▶ **MATERIAL PROVIDED**
== Segment start ==

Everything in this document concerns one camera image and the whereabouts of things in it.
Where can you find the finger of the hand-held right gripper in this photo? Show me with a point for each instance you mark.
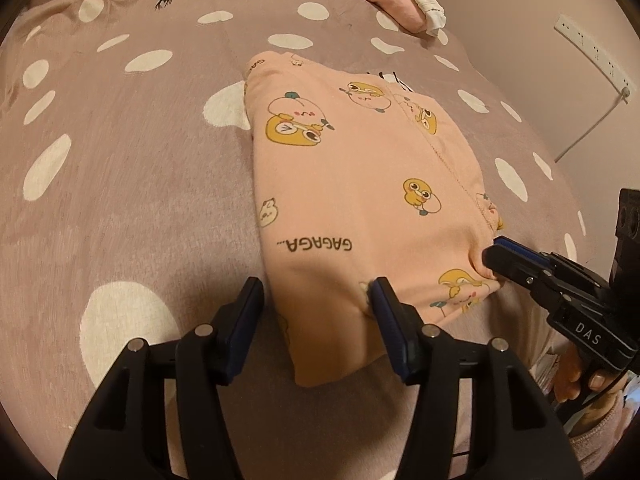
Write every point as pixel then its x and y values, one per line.
pixel 510 265
pixel 525 252

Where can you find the person's right hand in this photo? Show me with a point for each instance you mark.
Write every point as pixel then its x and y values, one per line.
pixel 567 375

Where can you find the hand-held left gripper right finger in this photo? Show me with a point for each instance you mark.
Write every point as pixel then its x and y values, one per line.
pixel 387 330

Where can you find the mauve spotted blanket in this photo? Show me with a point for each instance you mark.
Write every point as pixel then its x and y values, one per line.
pixel 125 185

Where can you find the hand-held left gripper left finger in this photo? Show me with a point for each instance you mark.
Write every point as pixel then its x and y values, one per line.
pixel 245 320

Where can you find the pink duck print garment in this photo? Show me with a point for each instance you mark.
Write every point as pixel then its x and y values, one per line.
pixel 360 185

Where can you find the white power strip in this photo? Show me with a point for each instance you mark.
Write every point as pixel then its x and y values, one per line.
pixel 590 47

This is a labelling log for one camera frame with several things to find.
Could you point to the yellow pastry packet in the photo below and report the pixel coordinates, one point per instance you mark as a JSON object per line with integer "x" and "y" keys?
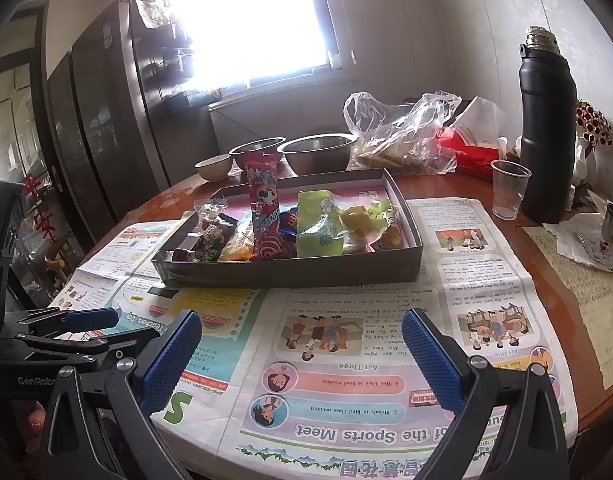
{"x": 356, "y": 220}

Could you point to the dark refrigerator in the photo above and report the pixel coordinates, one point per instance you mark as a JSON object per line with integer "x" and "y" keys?
{"x": 111, "y": 135}

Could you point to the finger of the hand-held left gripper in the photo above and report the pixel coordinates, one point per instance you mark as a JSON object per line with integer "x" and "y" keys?
{"x": 91, "y": 319}
{"x": 101, "y": 349}

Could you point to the crumpled white paper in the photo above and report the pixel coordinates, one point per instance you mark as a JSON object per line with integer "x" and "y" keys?
{"x": 571, "y": 247}

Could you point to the person's left hand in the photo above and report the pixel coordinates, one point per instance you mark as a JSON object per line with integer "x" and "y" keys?
{"x": 35, "y": 419}

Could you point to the newspaper with red header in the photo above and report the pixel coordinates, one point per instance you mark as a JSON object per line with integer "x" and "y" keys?
{"x": 111, "y": 255}

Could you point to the steel bowl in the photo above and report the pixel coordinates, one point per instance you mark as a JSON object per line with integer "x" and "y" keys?
{"x": 235, "y": 156}
{"x": 316, "y": 157}

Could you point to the newspaper with cartoon pictures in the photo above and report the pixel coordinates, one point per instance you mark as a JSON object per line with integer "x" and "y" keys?
{"x": 361, "y": 400}

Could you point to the grey cardboard box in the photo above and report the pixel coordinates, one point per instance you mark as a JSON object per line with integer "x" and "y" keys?
{"x": 286, "y": 272}

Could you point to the black thermos flask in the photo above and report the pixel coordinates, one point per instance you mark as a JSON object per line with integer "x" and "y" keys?
{"x": 546, "y": 135}

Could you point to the window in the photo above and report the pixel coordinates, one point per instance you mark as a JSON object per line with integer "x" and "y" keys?
{"x": 246, "y": 25}

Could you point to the orange rice cracker packet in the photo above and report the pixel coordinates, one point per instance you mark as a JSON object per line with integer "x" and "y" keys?
{"x": 236, "y": 247}

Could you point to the newspaper with green lettering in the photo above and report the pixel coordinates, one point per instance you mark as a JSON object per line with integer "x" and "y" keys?
{"x": 236, "y": 310}

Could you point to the blue snack packet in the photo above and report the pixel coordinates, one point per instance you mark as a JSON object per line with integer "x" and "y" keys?
{"x": 288, "y": 225}

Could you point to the speckled ceramic bowl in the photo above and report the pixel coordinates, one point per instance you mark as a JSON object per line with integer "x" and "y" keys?
{"x": 214, "y": 170}

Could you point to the pink cartoon snack packet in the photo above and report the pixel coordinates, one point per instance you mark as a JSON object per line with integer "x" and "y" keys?
{"x": 266, "y": 210}

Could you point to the clear plastic bag of flatbread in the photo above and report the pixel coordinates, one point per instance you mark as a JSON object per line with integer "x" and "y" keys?
{"x": 401, "y": 135}

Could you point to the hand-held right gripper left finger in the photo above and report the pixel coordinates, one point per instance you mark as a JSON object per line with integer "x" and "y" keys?
{"x": 169, "y": 360}

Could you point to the clear plastic cup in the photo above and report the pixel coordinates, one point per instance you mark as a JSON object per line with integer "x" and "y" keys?
{"x": 508, "y": 195}

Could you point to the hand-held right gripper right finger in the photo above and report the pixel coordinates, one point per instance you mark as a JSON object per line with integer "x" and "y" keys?
{"x": 431, "y": 360}

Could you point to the clear snack packet green label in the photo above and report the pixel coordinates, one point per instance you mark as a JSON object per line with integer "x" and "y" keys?
{"x": 209, "y": 215}

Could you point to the red and white flower ornament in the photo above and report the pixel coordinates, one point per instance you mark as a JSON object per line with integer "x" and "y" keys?
{"x": 593, "y": 125}

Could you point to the light green snack packet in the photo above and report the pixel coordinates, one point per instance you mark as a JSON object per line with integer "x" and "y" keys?
{"x": 319, "y": 230}

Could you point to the dark pea snack packet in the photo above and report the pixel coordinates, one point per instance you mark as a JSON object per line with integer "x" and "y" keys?
{"x": 211, "y": 245}

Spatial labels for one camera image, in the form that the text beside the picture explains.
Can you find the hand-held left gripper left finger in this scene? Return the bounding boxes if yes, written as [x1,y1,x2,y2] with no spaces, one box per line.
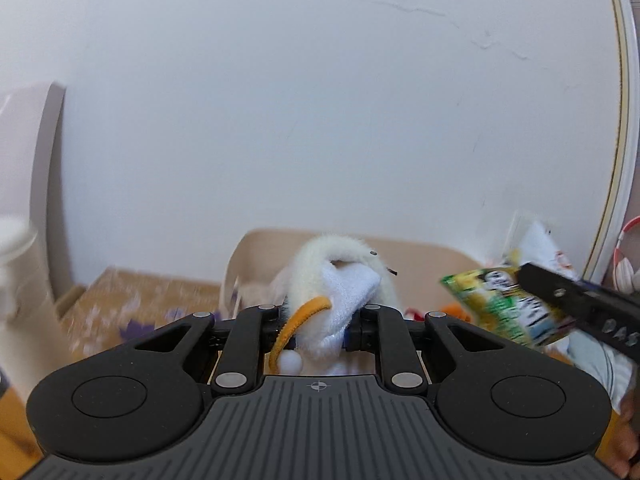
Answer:
[121,304,282,395]

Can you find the white plush toy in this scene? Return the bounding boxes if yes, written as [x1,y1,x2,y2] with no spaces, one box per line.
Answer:
[264,233,402,377]

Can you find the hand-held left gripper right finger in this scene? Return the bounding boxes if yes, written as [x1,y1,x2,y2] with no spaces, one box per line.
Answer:
[344,304,547,393]

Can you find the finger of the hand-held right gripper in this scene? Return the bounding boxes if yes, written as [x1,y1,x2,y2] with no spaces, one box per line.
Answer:
[516,261,640,361]

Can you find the white and gold mirror frame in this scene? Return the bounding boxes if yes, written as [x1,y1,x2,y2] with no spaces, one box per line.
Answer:
[582,0,640,282]

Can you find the beige plastic bin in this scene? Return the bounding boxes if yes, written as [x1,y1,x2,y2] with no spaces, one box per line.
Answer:
[220,228,497,377]

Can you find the green and yellow snack packet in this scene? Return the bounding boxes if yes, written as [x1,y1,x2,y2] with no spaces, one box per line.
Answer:
[439,262,578,348]

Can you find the light blue cloth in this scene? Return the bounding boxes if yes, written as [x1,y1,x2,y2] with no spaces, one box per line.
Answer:
[565,332,632,403]

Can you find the white plastic container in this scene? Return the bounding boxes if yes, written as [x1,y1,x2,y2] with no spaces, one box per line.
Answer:
[0,214,77,397]

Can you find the white plastic bag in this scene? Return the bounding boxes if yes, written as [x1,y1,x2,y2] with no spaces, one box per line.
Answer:
[507,212,576,283]

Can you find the brown floral patterned box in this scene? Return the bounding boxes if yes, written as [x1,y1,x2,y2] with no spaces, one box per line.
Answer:
[61,267,227,362]

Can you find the orange toy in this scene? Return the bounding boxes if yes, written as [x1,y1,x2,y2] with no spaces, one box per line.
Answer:
[439,302,473,325]

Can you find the pink and white headphones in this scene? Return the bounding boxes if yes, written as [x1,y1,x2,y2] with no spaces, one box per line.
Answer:
[611,216,640,292]

== Segment end ==

▶ **YOUR TASK**
Recopy the whole listing above precisely, excluding images.

▶ **TASK OUTPUT**
Everything in this document concerns one camera image and the whereabouts of things in it.
Where can you find the finger of the hand-held right gripper in this photo? Show me with a point for each instance you mark.
Write every point as pixel then its x and y values, one per line.
pixel 510 265
pixel 525 252

Where can you find the person's right hand in this photo? Show me with a point for each instance you mark.
Write every point as pixel then its x and y values, one per line.
pixel 567 375

Where can you find the hand-held left gripper right finger in this photo? Show me with a point for each instance you mark.
Write every point as pixel then its x and y values, one per line.
pixel 387 330

Where can you find the mauve spotted blanket in this photo? Show me with a point for each instance you mark.
Write every point as pixel then its x and y values, one per line.
pixel 125 185

Where can you find the hand-held left gripper left finger in this photo? Show me with a point for each instance you mark.
Write every point as pixel then its x and y values, one per line.
pixel 245 320

Where can you find the pink duck print garment in this photo? Show me with a point for each instance you mark.
Write every point as pixel then its x and y values, one per line.
pixel 360 185

Where can you find the white power strip in this photo? Show me with a point for each instance you mark.
Write every point as pixel then its x and y values, one per line.
pixel 590 47

This is a labelling log for one camera frame with several things to find.
Could you point to the yellow pastry packet in the photo below and report the pixel coordinates, one point per instance you mark as a JSON object per line with integer "x" and "y" keys?
{"x": 356, "y": 220}

Could you point to the dark refrigerator in the photo above and report the pixel coordinates, one point per instance you mark as a JSON object per line with integer "x" and "y" keys?
{"x": 111, "y": 135}

Could you point to the finger of the hand-held left gripper in the photo above and report the pixel coordinates, one point per instance you mark as a JSON object per line with integer "x" and "y" keys?
{"x": 91, "y": 319}
{"x": 101, "y": 349}

Could you point to the crumpled white paper in the photo above and report the pixel coordinates, one point per instance you mark as a JSON object per line with integer "x" and "y" keys?
{"x": 571, "y": 247}

Could you point to the person's left hand in the photo above and report the pixel coordinates, one point per instance you mark as a JSON object per line with integer "x" and "y" keys?
{"x": 35, "y": 419}

Could you point to the newspaper with red header in the photo above and report the pixel coordinates, one point per instance you mark as a JSON object per line with integer "x" and "y" keys?
{"x": 111, "y": 255}

Could you point to the steel bowl in the photo above and report the pixel coordinates, one point per instance you mark as a JSON object per line with integer "x" and "y" keys?
{"x": 235, "y": 156}
{"x": 316, "y": 157}

Could you point to the newspaper with cartoon pictures in the photo above and report the pixel coordinates, one point per instance you mark as a JSON object per line with integer "x" and "y" keys?
{"x": 361, "y": 400}

Could you point to the grey cardboard box in the photo above and report the pixel coordinates, one point per instance you mark as a JSON object per line with integer "x" and "y" keys?
{"x": 286, "y": 272}

Could you point to the black thermos flask in the photo above and report the pixel coordinates, one point per instance you mark as a JSON object per line with integer "x" and "y" keys?
{"x": 546, "y": 135}

Could you point to the window in the photo above and report the pixel coordinates, one point per instance you mark as a JSON object per line with integer "x" and "y" keys?
{"x": 246, "y": 25}

Could you point to the orange rice cracker packet in the photo above and report the pixel coordinates, one point per instance you mark as a JSON object per line with integer "x" and "y" keys?
{"x": 236, "y": 247}

Could you point to the newspaper with green lettering in the photo above and report the pixel coordinates, one point per instance you mark as a JSON object per line with integer "x" and "y" keys?
{"x": 236, "y": 310}

Could you point to the blue snack packet in the photo above and report the pixel coordinates, one point per instance you mark as a JSON object per line with integer "x" and "y" keys?
{"x": 288, "y": 225}

Could you point to the speckled ceramic bowl in the photo above and report the pixel coordinates, one point per instance you mark as a JSON object per line with integer "x" and "y" keys?
{"x": 214, "y": 170}

Could you point to the pink cartoon snack packet in the photo above and report the pixel coordinates, one point per instance you mark as a JSON object per line with integer "x" and "y" keys?
{"x": 266, "y": 210}

Could you point to the clear plastic bag of flatbread in the photo above and report the pixel coordinates, one point per instance you mark as a JSON object per line with integer "x" and "y" keys?
{"x": 401, "y": 135}

Could you point to the hand-held right gripper left finger in the photo above and report the pixel coordinates, one point per instance you mark as a JSON object per line with integer "x" and "y" keys?
{"x": 169, "y": 360}

Could you point to the clear plastic cup in the photo above and report the pixel coordinates, one point per instance you mark as a JSON object per line with integer "x" and "y" keys?
{"x": 508, "y": 195}

Could you point to the hand-held right gripper right finger in the photo above and report the pixel coordinates, one point per instance you mark as a JSON object per line with integer "x" and "y" keys?
{"x": 431, "y": 360}

Could you point to the clear snack packet green label in the photo above and report the pixel coordinates, one point per instance you mark as a JSON object per line with integer "x" and "y" keys?
{"x": 209, "y": 215}

Could you point to the red and white flower ornament in the photo above and report the pixel coordinates, one point per instance you mark as a JSON object per line with integer "x" and "y" keys?
{"x": 593, "y": 125}

Could you point to the light green snack packet in the photo above and report the pixel coordinates, one point per instance you mark as a JSON object per line with integer "x" and "y" keys?
{"x": 319, "y": 230}

Could you point to the dark pea snack packet in the photo above and report the pixel coordinates, one point per instance you mark as a JSON object per line with integer "x" and "y" keys?
{"x": 211, "y": 245}

Spatial labels for one camera image, in the form that the text beside the picture explains.
Can you find the hand-held left gripper left finger in this scene? Return the bounding boxes if yes, written as [x1,y1,x2,y2] with no spaces, one box per line.
Answer:
[121,304,282,395]

Can you find the white plush toy in this scene? Return the bounding boxes if yes, written as [x1,y1,x2,y2] with no spaces, one box per line.
Answer:
[264,233,402,377]

Can you find the hand-held left gripper right finger in this scene? Return the bounding boxes if yes, written as [x1,y1,x2,y2] with no spaces, one box per line.
Answer:
[344,304,547,393]

Can you find the finger of the hand-held right gripper in this scene? Return the bounding boxes if yes, written as [x1,y1,x2,y2] with no spaces, one box per line.
Answer:
[516,261,640,361]

Can you find the white and gold mirror frame in this scene? Return the bounding boxes if yes, written as [x1,y1,x2,y2] with no spaces, one box per line.
Answer:
[582,0,640,282]

Can you find the beige plastic bin in this scene? Return the bounding boxes if yes, written as [x1,y1,x2,y2] with no spaces, one box per line.
Answer:
[220,228,497,377]

Can you find the green and yellow snack packet in this scene? Return the bounding boxes if yes, written as [x1,y1,x2,y2] with no spaces, one box per line.
Answer:
[439,262,578,348]

Can you find the light blue cloth in this scene? Return the bounding boxes if yes, written as [x1,y1,x2,y2] with no spaces, one box per line.
Answer:
[565,332,632,403]

Can you find the white plastic container in this scene? Return the bounding boxes if yes, written as [x1,y1,x2,y2] with no spaces, one box per line.
Answer:
[0,214,77,397]

Can you find the white plastic bag in this scene? Return the bounding boxes if yes, written as [x1,y1,x2,y2] with no spaces, one box per line.
Answer:
[507,212,576,283]

Can you find the brown floral patterned box in this scene? Return the bounding boxes if yes, written as [x1,y1,x2,y2] with no spaces, one box per line.
Answer:
[61,267,227,362]

Can you find the orange toy in this scene? Return the bounding boxes if yes, written as [x1,y1,x2,y2] with no spaces, one box per line.
Answer:
[439,302,473,325]

Can you find the pink and white headphones in this scene? Return the bounding boxes if yes, written as [x1,y1,x2,y2] with no spaces, one box per line.
Answer:
[611,216,640,292]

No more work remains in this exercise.